My argument (TLDR) was against its usage due to: The d/D ratio of 0.11, 0.17, 0.25, etc., is borrowed from meteor impact studies where even under controlled conditions the ratio varies widely from 0.08 to 0.215 with no confident trend, as acknowledged by both these two articles:
Hoover et al. and
Stopar et al (Full PDF locked in a paywall but main points can still be read). Neither paper can identify which factors — velocity, target properties, impactor properties, degradation — dominate the final ratio, making it unreliable as a fixed value. Especially applying it to a way below 40m punch crater, where no data exists, and the trend suggests the ratio would be even lower, means many calculations likely overestimate depth and therefore energy. I believe it shouldn't be used at all due to the different creating conditions (high velocity meteorite impacts), and especially ratios like 0.17 and above shouldn't be used for craters with diameters below 40 meters.

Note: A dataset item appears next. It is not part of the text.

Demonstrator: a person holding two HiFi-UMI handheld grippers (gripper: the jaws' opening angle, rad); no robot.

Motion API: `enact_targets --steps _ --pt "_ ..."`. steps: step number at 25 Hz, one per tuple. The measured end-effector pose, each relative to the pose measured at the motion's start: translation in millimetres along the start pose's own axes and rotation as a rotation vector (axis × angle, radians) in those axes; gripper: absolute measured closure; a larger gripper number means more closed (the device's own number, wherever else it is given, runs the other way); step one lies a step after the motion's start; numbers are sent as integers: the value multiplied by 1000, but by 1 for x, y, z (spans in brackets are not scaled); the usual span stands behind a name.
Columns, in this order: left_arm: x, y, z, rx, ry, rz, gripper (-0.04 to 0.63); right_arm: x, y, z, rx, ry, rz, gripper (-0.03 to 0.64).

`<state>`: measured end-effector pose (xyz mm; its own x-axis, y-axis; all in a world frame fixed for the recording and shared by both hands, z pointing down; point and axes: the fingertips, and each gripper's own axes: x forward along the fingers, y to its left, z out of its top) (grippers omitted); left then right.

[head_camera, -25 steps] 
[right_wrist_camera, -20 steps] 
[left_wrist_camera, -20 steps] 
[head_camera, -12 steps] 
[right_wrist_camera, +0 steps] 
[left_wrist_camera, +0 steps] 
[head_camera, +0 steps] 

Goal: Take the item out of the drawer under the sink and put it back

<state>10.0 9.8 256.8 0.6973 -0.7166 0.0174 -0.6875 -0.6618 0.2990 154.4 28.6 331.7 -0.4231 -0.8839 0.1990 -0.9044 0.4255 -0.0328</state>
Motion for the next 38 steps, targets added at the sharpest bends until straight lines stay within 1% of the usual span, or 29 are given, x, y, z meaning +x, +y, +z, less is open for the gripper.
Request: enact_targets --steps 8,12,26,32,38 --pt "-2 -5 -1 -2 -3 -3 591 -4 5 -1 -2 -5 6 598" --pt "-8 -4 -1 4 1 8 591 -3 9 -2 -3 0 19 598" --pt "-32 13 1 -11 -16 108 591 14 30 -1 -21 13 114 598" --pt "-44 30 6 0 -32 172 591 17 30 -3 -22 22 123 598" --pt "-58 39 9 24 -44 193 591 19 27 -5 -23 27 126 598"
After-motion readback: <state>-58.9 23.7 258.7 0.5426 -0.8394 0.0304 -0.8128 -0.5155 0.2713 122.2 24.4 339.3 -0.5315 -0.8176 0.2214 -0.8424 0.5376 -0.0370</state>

Seeing it be used on like 1-5 meter craters and using those ratios to say it’s 0.17-0.85 meters deep when they genuinely don’t even look a cm or 2 deep often inflates the calculations (I can give some examples I’ve seen but don’t want to seem like I’m targeting people).
The opposing argument (feel like it should be brought up) TLDR: The crater visually resembles a simple bowl-shaped crater, and since lunar simple crater research documents d/D ratios in the 0.11–0.17 range, applying 0.17 is a reasonable approximation regardless of formation mechanism and diameter size. The speed difference between a meteor and a punch is a minor factor that doesn't significantly change the final energy values and geometric outcome of a simple crater. Since the ratio doesn't change dramatically even across large diameter ranges (a sample size of
930 (the Stopar one I sent above)), a 3.77× size difference won't meaningfully shift it either.